Paris
A tale of fake Man Rays has stunned the photography market. The photographer and collector Werner Bokelberg claims to have brought, for FFr10 million (around £1 million or $1.7 million), sixty-one photographs sold as “vintage” work of the 1920s and 1930s; scientific checks on the paper, however, show that the photographs are prints made in 1992-93, many years after the death of Man Ray in 1976. Bokelberg’s lawyer, Maître Jean-Marie Degueldre, has issued a writ.
Werner Bokelberg, who lives between Hamburg and Paris, is one of the most celebrated collectors of photography; his collection, from the nineteenth century to 1940, was exhibited at the Kunsthaus in Zurich in 1989. The collection is far from static, however, because Mr Bokelberg buys and sells “to improve the whole,” he claims. He has presented part of his collection of daguerreotypes to the Getty Museum.
On 16 November 1983 some “rare photographs of Man Ray” were advertised in a sale at Drouot. Mr Bokelberg describes how everyone was fascinated by the quality of the images. He bought two, “The Prayer” and “Transatlantic”. Eleven years passed. Then, on 15 October, 1994 Mr Bokelberg received a fax from a certain Benjamin Walter, who claimed to have got hold of his name from Drouot, the sale room. He offered him a work by Duchamp which Mr Bokelberg initially turned down. A second meeting at the Café de Flore followed. There Mr Walter offered him four “magnificent” vintage prints of the best known photographs by Man Ray: “Violin d’Ingres”, “La Tonsure”, “Kiki à la plage”, “James Joyce”, explaining to Mr Bokelberg that his father Lucien had become friendly with Man Ray after helping him to move to France.

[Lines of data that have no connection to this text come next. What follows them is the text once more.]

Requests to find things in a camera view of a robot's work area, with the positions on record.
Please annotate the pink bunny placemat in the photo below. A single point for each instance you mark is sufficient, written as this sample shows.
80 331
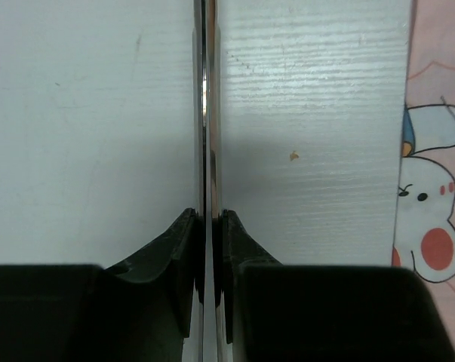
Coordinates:
425 216

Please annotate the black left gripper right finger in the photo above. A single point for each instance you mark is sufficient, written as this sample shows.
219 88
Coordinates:
277 312

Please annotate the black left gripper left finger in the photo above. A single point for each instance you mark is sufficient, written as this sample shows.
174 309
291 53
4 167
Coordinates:
138 309

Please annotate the metal tongs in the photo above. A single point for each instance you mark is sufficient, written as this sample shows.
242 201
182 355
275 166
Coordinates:
206 77

Although Mr Bokelberg knew that prints by Man Ray were difficult to find he brought them for between FFr500,000 and 600,000, paying cash for them.
He acquired a total of sixty-one pictures and paid FFr10 million in all. “Walter always made the trip from Hamburg to Paris and back in a day. He would arrive at 1pm and take the 4pm plane back. In Paris he would give me the prints and then we would go together to my bank.”

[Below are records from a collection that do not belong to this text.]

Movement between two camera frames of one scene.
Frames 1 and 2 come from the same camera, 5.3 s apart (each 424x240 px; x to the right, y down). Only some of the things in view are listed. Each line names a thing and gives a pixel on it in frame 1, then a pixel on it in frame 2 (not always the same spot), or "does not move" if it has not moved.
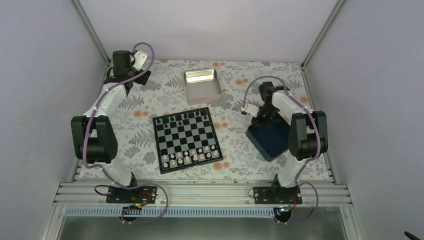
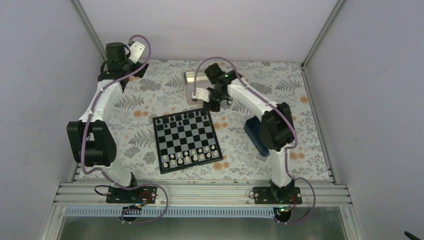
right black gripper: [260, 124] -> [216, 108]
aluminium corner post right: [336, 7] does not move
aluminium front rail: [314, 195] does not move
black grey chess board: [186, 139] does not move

In spite of this strange behaviour, Mr Bokelberg was convinced by the certificates Benjamin Walter produced signed by Drouot’s expert Gérard Lévy in 1983. One certificate states: “I know these photographs belonging to Monsieur Walter, whose father, a collector, was a friend of Man Ray’. Today Mr Lévy does not reject the certificates but he has requested to see the pictures that he verified again, implying that the pictures bought by Mr Bokelberg were not the same ones.
Werner Bokelberg experienced his first doubts in 1995. “I asked Walter for prints that I knew were unavailable, like the portrait of Duchamp; he told me he had them.” He showed some of his purchases to Maria Morris Hambourg, director of the department of photography at the Metropolitan Museum, who was preparing a Man Ray exhibition. Some people say he hoped to sell them to her.

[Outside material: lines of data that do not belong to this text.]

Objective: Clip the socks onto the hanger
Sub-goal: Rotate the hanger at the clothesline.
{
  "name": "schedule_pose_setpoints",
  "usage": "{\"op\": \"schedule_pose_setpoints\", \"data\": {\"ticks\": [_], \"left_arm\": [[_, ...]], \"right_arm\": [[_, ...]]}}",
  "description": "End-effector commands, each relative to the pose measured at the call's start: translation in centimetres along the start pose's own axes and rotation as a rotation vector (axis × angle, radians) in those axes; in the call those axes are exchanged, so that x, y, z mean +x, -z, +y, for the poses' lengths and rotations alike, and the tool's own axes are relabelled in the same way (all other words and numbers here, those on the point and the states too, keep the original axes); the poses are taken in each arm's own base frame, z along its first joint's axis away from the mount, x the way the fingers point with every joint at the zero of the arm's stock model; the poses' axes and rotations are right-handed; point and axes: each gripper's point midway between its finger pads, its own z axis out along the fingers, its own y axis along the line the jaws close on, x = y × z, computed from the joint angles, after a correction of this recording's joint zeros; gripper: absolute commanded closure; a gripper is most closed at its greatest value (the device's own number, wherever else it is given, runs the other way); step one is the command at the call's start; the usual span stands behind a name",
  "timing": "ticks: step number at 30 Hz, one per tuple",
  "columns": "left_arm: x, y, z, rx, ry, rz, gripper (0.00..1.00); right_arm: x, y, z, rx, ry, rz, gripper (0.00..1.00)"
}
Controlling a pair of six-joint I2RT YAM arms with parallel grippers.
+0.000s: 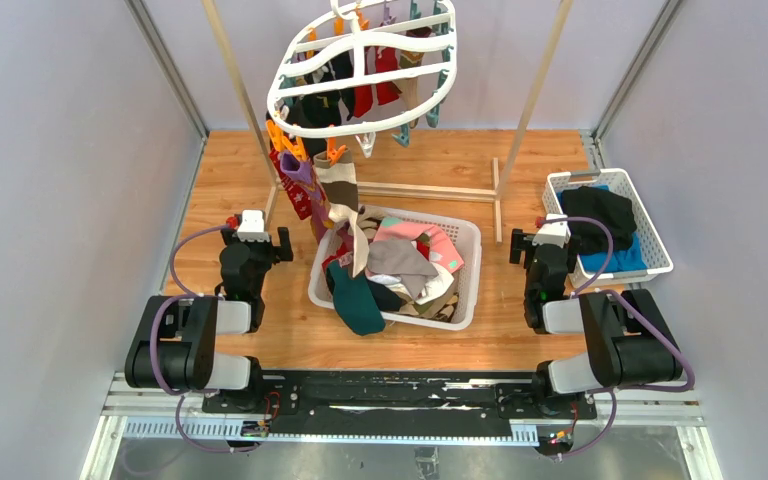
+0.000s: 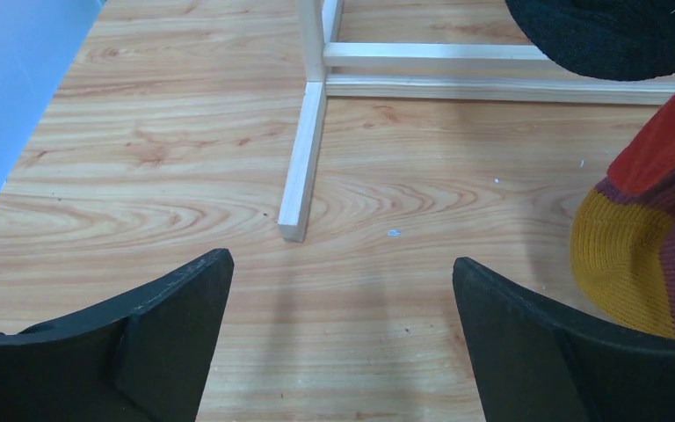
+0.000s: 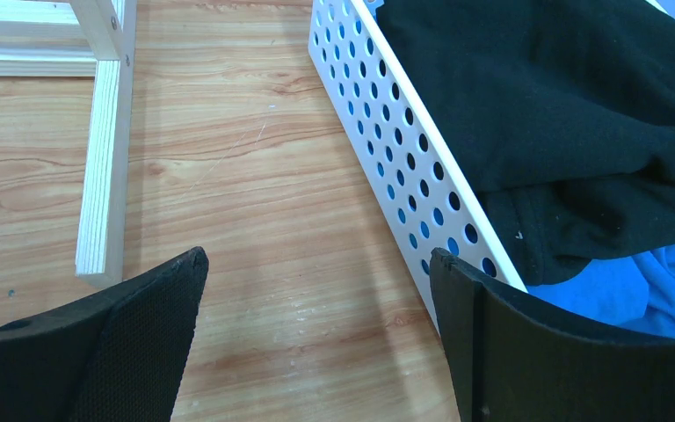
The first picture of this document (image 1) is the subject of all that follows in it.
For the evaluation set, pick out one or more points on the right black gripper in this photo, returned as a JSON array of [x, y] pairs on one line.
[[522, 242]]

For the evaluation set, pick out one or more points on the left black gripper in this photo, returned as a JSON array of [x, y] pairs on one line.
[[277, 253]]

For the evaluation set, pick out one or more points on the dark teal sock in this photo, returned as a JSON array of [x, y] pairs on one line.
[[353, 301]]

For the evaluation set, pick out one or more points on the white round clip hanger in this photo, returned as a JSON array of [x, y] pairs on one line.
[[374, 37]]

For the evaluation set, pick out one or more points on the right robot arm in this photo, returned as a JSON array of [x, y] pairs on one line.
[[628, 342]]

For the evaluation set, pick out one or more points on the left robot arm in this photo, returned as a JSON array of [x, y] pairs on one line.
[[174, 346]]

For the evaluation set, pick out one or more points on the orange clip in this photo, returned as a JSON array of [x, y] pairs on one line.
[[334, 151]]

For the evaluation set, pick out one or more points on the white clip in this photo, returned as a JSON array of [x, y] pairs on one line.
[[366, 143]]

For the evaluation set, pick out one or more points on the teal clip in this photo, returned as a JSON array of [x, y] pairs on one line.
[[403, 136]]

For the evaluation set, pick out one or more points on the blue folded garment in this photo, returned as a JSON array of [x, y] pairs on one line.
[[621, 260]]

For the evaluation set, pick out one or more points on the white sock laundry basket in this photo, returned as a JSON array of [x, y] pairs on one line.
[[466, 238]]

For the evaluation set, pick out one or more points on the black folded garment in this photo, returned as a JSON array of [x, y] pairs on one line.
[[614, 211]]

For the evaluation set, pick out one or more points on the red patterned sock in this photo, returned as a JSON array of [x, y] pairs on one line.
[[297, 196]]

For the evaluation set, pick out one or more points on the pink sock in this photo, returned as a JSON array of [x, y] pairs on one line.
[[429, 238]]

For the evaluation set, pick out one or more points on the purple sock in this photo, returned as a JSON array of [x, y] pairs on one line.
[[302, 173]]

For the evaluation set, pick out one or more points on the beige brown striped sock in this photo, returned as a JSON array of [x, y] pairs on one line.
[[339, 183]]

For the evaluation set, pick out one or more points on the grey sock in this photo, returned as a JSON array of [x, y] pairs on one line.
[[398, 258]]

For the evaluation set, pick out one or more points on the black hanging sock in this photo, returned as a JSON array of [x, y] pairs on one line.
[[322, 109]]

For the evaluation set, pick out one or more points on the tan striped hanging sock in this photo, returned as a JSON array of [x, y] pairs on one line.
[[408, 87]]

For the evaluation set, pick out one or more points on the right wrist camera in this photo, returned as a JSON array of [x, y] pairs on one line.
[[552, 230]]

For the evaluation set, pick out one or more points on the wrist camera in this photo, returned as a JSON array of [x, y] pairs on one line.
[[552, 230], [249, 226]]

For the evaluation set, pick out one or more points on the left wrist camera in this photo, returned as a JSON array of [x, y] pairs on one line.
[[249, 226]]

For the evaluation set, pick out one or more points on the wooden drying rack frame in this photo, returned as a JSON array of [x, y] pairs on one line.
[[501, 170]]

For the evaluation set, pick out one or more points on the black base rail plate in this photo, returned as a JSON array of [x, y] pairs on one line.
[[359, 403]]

After first admiring the prints she began to be suspicious of their provenance; when she inspected them more closely she voiced her doubts about the Agfa paper used and Mr Bokelberg decided to clear the matter up.
He sent some prints to Agfa in Leverkusen. In February 1997 the fatal report was made; the paper used was a “nostalgic” revival marketed between 1992 and 1993. The victim got in touch with the vendor and, that same month, Mr Bokelberg and Mr Walter signed an agreement whereby the prints were returned to Walter who paid FFr5,250,000 to Mr Bokelberg.
Mr Bokelberg agreed not to take legal action against Mr Walter. Now events are coming to a climax. The purchaser’s lawyer has lodged a complaint. The pictures have apparently been burned by Walter’s companion, Hélène Béguier (widow of Serge Béguier, Man Ray’s last printer). But Mr Bokelberg claims still to have sixteen in his possession. Who can have produced the prints and deceived a collector? What equipment was used? Are there any other fakes in public or private collections? The plot thickens, and certainly gives a double edge to the Man Ray exhibition in Paris until 29 June at the Grand Palais.